Activity -> Write out all the data verbatim. Skip images.

Supplied information ->
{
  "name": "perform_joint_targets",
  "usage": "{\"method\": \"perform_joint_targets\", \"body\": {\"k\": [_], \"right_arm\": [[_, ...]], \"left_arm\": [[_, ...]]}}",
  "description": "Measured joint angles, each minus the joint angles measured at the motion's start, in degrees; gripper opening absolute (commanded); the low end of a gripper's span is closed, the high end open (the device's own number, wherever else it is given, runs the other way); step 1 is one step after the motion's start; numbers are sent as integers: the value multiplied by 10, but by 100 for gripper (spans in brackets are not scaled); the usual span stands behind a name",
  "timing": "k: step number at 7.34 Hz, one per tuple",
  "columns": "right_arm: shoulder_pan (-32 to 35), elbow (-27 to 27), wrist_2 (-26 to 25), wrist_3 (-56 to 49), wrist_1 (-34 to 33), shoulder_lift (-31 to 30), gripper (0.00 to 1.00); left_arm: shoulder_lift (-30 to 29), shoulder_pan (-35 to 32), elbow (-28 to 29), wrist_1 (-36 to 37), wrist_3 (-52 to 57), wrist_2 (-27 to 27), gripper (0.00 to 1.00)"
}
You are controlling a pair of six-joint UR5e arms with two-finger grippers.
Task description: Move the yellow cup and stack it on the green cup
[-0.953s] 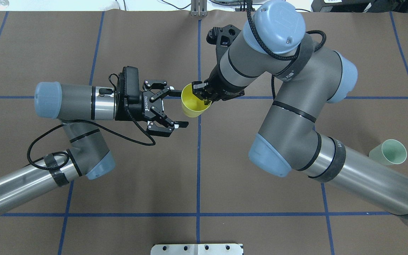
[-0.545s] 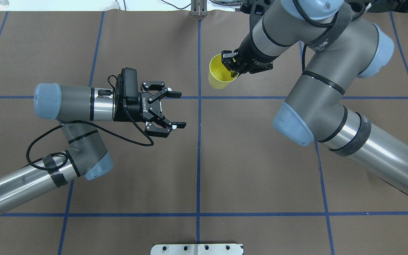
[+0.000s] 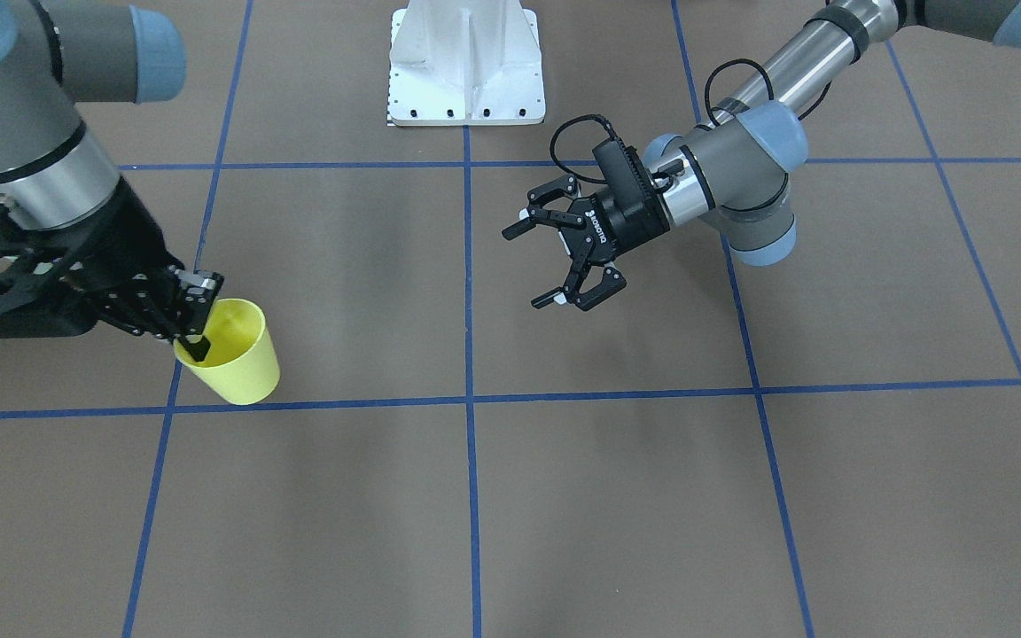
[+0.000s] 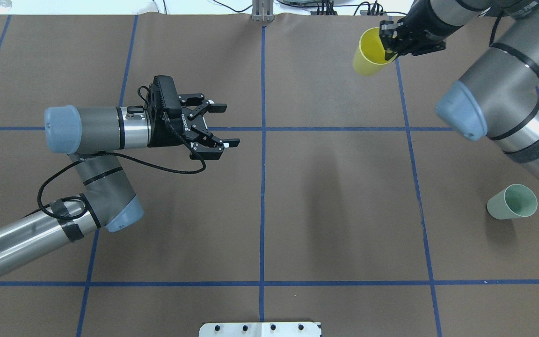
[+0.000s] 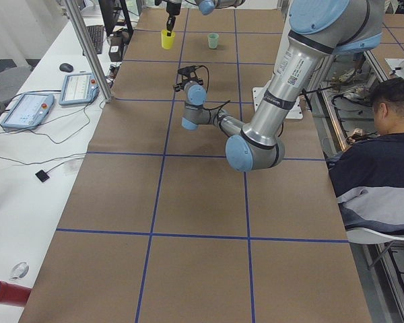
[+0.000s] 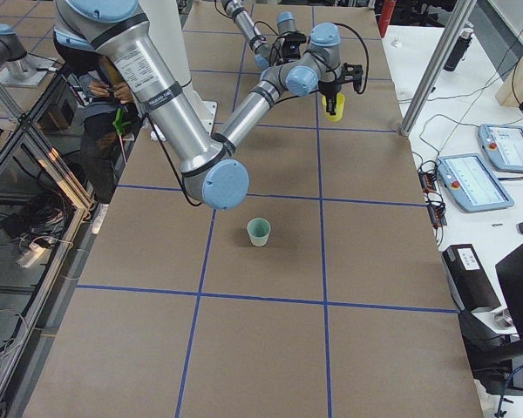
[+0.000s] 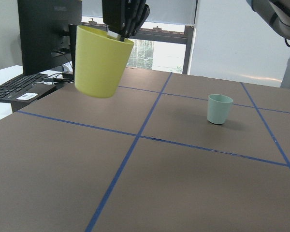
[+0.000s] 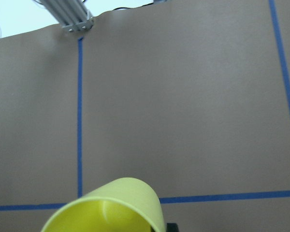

Result for this exercise ->
{
  "name": "perform_joint_targets",
  "usage": "{\"method\": \"perform_joint_targets\", \"body\": {\"k\": [_], \"right_arm\": [[_, ...]], \"left_arm\": [[_, ...]]}}",
  "description": "Measured joint angles, each minus the joint angles measured at the motion's start, in degrees; gripper opening absolute (commanded); the low end of a gripper's span is closed, the high end open (the device's own number, wherever else it is given, runs the other way); step 1 is one step after the motion's start; numbers are sent as integers: the value multiplied by 10, but by 100 for gripper (spans in brackets are not scaled); the usual span stands behind a name",
  "timing": "k: step number at 7.34 Hz, one per tuple",
  "columns": "right_arm: shoulder_pan (-32 to 35), elbow (-27 to 27), wrist_2 (-26 to 25), wrist_3 (-56 to 49), wrist_1 (-34 to 33), shoulder_lift (-31 to 30), gripper (0.00 to 1.00); left_arm: shoulder_lift (-30 to 29), shoulder_pan (-35 to 32), elbow (-28 to 29), wrist_1 (-36 to 37), wrist_3 (-52 to 57), wrist_2 (-27 to 27), gripper (0.00 to 1.00)"
}
You are controlling a pair of six-joint UR5e arms with two-finger grippers.
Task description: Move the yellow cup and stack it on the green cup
[-0.953s] 
[-0.545s] 
[+0.000s] 
[+0.000s] 
[+0.000s] 
[+0.000s] 
[+0.000s] 
[+0.000s] 

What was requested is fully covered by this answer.